━━━━━ DATASET SECTION
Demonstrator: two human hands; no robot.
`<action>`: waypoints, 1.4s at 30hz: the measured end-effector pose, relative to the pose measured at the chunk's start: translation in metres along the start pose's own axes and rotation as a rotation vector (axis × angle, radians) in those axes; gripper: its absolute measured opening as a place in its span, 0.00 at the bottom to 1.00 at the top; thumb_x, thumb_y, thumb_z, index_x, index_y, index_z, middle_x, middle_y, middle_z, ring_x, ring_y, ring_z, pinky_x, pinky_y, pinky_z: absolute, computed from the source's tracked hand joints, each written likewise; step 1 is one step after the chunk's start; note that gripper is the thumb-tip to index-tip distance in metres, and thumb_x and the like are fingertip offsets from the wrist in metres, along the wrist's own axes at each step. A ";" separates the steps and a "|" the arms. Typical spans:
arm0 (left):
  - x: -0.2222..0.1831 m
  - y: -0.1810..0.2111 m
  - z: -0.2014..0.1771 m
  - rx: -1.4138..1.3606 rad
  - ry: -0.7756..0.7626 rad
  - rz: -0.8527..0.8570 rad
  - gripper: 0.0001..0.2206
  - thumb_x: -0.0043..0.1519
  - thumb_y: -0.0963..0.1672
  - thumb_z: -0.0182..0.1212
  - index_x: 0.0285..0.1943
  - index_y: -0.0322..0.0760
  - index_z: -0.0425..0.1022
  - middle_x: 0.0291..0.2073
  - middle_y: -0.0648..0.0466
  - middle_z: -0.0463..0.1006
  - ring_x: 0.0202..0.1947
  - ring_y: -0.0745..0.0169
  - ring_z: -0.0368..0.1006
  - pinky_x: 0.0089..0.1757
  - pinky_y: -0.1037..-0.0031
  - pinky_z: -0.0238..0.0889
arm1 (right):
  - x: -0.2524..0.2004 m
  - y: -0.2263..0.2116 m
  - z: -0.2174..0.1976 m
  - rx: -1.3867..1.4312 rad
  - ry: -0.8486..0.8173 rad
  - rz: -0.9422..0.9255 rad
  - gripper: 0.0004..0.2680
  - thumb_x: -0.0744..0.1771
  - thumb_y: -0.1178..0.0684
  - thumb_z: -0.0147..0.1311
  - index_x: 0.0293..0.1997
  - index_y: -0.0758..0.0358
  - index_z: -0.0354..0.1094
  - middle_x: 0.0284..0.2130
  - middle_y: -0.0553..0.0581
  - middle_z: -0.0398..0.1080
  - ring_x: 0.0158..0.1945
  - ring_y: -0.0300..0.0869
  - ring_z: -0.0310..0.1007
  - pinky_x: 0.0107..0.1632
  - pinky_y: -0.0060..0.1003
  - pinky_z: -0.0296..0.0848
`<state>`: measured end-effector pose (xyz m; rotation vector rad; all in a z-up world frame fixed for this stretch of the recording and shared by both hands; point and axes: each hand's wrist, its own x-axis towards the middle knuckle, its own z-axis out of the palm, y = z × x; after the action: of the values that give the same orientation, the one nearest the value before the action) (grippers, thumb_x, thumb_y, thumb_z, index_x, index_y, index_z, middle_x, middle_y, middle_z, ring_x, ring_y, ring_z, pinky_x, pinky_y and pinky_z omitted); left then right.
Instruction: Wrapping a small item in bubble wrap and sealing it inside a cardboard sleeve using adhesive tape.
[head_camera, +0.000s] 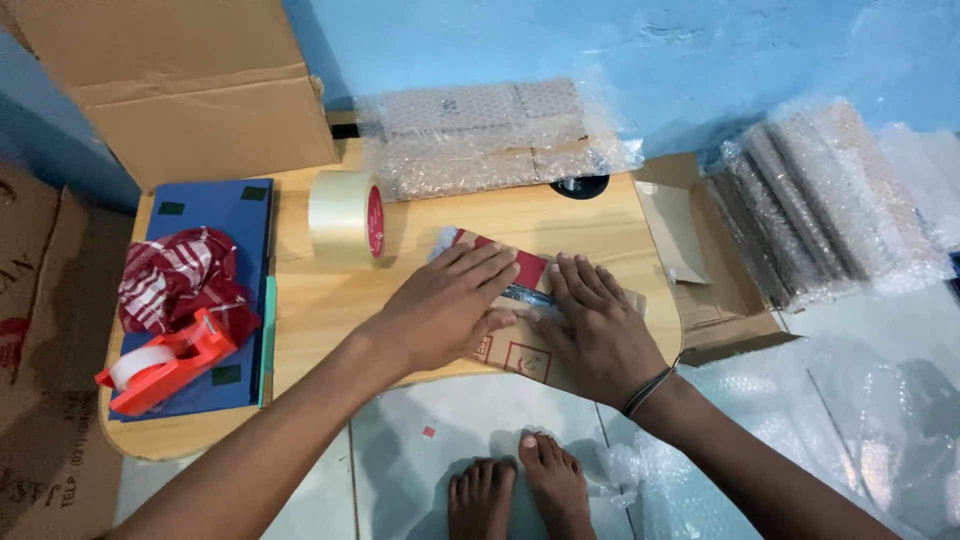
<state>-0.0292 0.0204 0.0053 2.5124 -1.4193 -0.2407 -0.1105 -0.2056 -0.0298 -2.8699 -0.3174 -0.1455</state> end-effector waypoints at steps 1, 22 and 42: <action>-0.002 0.001 0.005 -0.001 0.000 0.002 0.27 0.72 0.53 0.42 0.75 0.32 0.60 0.71 0.41 0.63 0.73 0.44 0.54 0.69 0.53 0.39 | 0.002 0.001 -0.002 -0.001 0.000 0.002 0.24 0.69 0.39 0.49 0.69 0.66 0.62 0.68 0.67 0.61 0.73 0.56 0.55 0.74 0.50 0.48; -0.010 -0.003 -0.058 -0.035 -0.350 -0.208 0.73 0.30 0.68 0.79 0.80 0.31 0.45 0.77 0.36 0.48 0.78 0.39 0.38 0.71 0.53 0.30 | 0.028 0.020 -0.012 0.024 -0.014 -0.233 0.20 0.70 0.42 0.51 0.66 0.64 0.66 0.65 0.60 0.66 0.71 0.54 0.60 0.73 0.49 0.54; -0.008 -0.025 -0.030 -0.110 -0.205 -0.182 0.55 0.31 0.65 0.77 0.67 0.37 0.68 0.60 0.45 0.69 0.64 0.49 0.61 0.65 0.59 0.49 | 0.033 0.028 -0.015 0.064 0.019 -0.322 0.17 0.70 0.45 0.53 0.64 0.61 0.68 0.60 0.58 0.71 0.67 0.53 0.66 0.71 0.50 0.59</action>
<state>-0.0047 0.0435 0.0269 2.5864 -1.2068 -0.6083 -0.0729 -0.2288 -0.0175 -2.7323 -0.7652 -0.2160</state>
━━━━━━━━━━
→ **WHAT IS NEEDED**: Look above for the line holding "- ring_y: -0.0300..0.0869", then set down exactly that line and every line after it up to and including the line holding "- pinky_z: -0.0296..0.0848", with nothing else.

→ **RESULT**:
  - ring_y: -0.0300..0.0869
  - ring_z: -0.0310..0.1007
  - pinky_x: 0.0107..0.1632
  - pinky_y: -0.0060..0.1003
  - pinky_z: -0.0296..0.0848

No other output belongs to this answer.